Me he quedado alucinada en mi último viaje al archipiélago de las 118 islas y 455 puentes. Imposible no imaginar el éxodo que puede producirse en las próximas décadas, con el agua en los tobillos y el pasado en las espaldas, mientras paseas por la plaza de San Marcos o las puertas de Santa Lucía.

¿Os imagináis tener que marcharos de vuestra ciudad porque se hunde? Me pregunto qué tipo de gobierno puede mirar hacia adelante con tal panorama.

Lo más sorprendente es que el turismo no cesa. Es precisamente la actividad humana que soportan sus suelos lo que provoca el hundimiento de sus islas y no hay quien frene este flujo de gente. ¿De verdad es patrimonio de la humanidad? ¿Y qué dice la Unesco de todo esto? ¿Hay alguien ahí? ¿Es una estrategia de sensibilización?

Ganarle terreno al mar nunca fue una buena opción. Que se lo digan a los holandeses, que dudan hasta de la mejor política hidráulica del mundo que es la suya. ¿Quién puede asegurarse un futuro submarino?

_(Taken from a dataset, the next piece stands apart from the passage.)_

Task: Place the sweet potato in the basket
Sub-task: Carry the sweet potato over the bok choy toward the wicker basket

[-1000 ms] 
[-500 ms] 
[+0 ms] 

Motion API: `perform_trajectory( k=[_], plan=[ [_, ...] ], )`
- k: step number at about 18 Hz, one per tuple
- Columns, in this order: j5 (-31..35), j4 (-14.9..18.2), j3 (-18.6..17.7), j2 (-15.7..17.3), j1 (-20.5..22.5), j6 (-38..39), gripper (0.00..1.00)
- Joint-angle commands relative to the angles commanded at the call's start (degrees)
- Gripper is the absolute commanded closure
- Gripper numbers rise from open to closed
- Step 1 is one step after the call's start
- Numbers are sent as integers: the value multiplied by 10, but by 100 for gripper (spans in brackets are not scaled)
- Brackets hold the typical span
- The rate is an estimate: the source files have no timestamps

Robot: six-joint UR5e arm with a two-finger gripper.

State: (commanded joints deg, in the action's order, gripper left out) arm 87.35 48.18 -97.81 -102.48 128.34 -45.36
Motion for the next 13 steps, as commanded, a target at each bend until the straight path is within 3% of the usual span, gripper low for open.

El caso es que fui con él -con mi chico- después de una escapada romántica a Dolomitas, a buscar aquel sereno canal de romántica luz para comprobar por qué a Charles Aznavour  le pareció en su canción que ya no tenía el encanto que le hacía soñar. Lo supimos rápidamente. Lo suyo fue por ausencia de su amor, lo nuestro por la ausencia de su gente. Fuimos a Venecia y nos encontramos sin ella. Sin duda, más fría y más gris. Venecia sin ti, se llamaba la canción que ahora bien podría ser una metáfora de sus días.

Traía una buena lista de motivos por los que viajar a Venecia, pero a medida que han ido pasando los días, se me han ido cayendo del papel. Ha sido un viaje que me ha tocado el corazón por el dramatismo del futuro de un pedazo de la historia de todos. Me gustaría que fuera un tema de preocupación mundial, no solo de venecianos e italianos.

He llegado a pensar que el motivo por el que debéis ir es para que no se hunda. A pesar de todo, creo que la única manera de encontrar una solución es poniendo los pies allí, dándote un revolcón de realidad, que no está reñido con un buen atracón de pasta ni con un paseo en góndola.

Me pregunto por qué nos empeñamos en explorar Marte, Júpiter o la misma Luna, si hay lugares en la tierra que necesitan una revisión urgente de sus próximos días. Qué profunda emoción si en vez de recordar el ayer nos ocupáramos del mañana, querida Venecia.